(Dataset content)

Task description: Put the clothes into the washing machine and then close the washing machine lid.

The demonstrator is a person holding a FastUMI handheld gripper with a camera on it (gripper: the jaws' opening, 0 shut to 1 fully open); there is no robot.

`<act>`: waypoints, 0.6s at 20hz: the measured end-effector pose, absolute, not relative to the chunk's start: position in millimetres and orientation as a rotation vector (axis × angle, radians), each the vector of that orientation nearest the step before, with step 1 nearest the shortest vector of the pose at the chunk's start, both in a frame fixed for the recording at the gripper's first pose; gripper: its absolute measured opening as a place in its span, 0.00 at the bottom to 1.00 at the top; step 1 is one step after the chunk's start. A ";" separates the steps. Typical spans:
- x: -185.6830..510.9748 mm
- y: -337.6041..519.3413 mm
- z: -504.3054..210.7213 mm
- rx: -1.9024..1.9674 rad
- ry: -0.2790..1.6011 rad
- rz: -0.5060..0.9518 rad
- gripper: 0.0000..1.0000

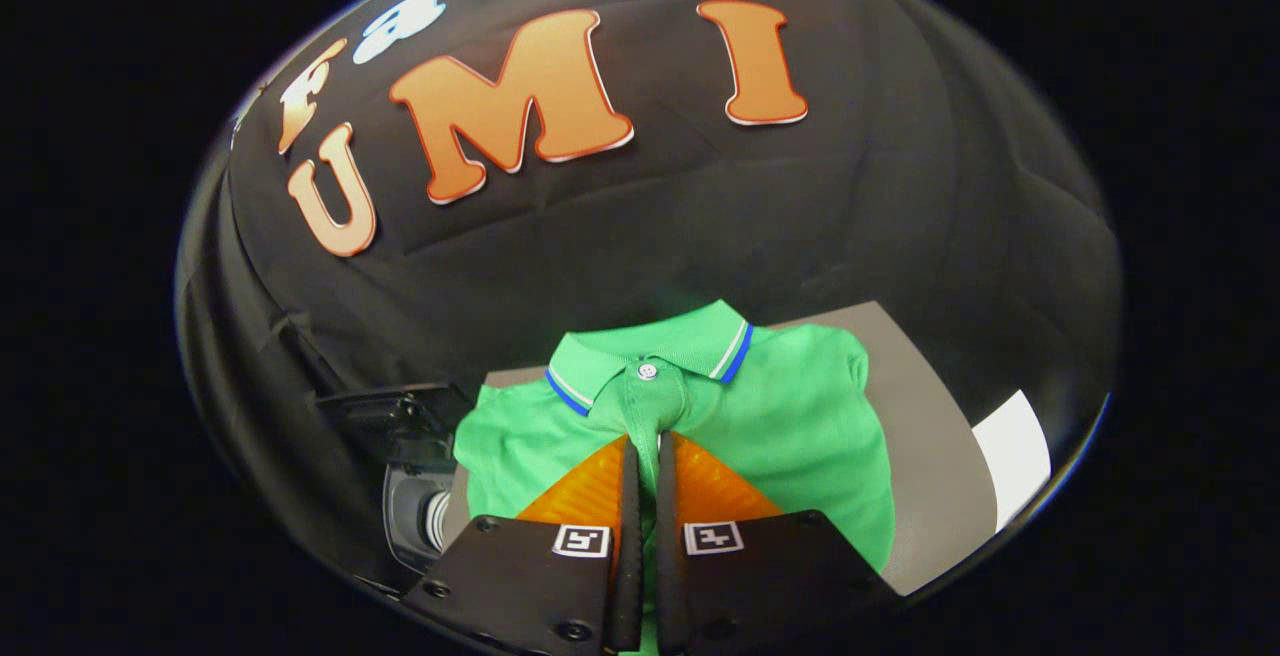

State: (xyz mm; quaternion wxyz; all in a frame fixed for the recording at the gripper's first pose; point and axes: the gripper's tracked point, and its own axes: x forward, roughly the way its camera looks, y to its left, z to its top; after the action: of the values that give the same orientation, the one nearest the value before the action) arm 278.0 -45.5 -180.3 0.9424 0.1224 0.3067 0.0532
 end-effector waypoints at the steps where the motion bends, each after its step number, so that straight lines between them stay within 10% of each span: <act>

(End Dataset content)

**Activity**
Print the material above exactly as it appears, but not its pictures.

**Output**
Task description: Put the clothes into the washing machine and then close the washing machine lid.

The demonstrator is a person holding a FastUMI handheld gripper with a camera on it (gripper: the jaws' opening, 0 shut to 1 fully open); there is no robot.

`<act>`: waypoints, 0.6s at 20hz: the measured end-effector pose, absolute, not relative to the chunk's start: position in millimetres and orientation as a rotation vector (axis × angle, radians), each the vector of that orientation nearest the step before, with step 1 nearest the shortest vector of the pose at the chunk's start, both in a frame fixed for the recording at the gripper's first pose; gripper: its absolute measured opening as a place in its span, 0.00 at the bottom to 1.00 at the top; step 1 is one step after the chunk's start. A ";" separates the steps. Typical spans:
- x: -185.6830..510.9748 mm
- y: -337.6041..519.3413 mm
- z: -504.3054..210.7213 mm
- rx: -1.9024..1.9674 rad
- ry: -0.2790..1.6011 rad
- rz: -0.5060..0.9518 rad
- gripper: 0.0000..1.0000


State: (xyz mm; quaternion wxyz; all in a frame fixed for the recording at the gripper's first pose; point and axes: the gripper's tracked point, and its own axes: x forward, roughly the way its camera looks, y to its left, z to its top; after the action: of the values that give the same orientation, the one nearest the value before the action) arm 278.0 -45.5 -180.3 0.9424 0.1224 0.3067 0.0532
 end-effector waypoints at the steps where the motion bends, each after its step number, so that straight lines between them stay within 10% of each span: <act>

With that, the exercise is complete.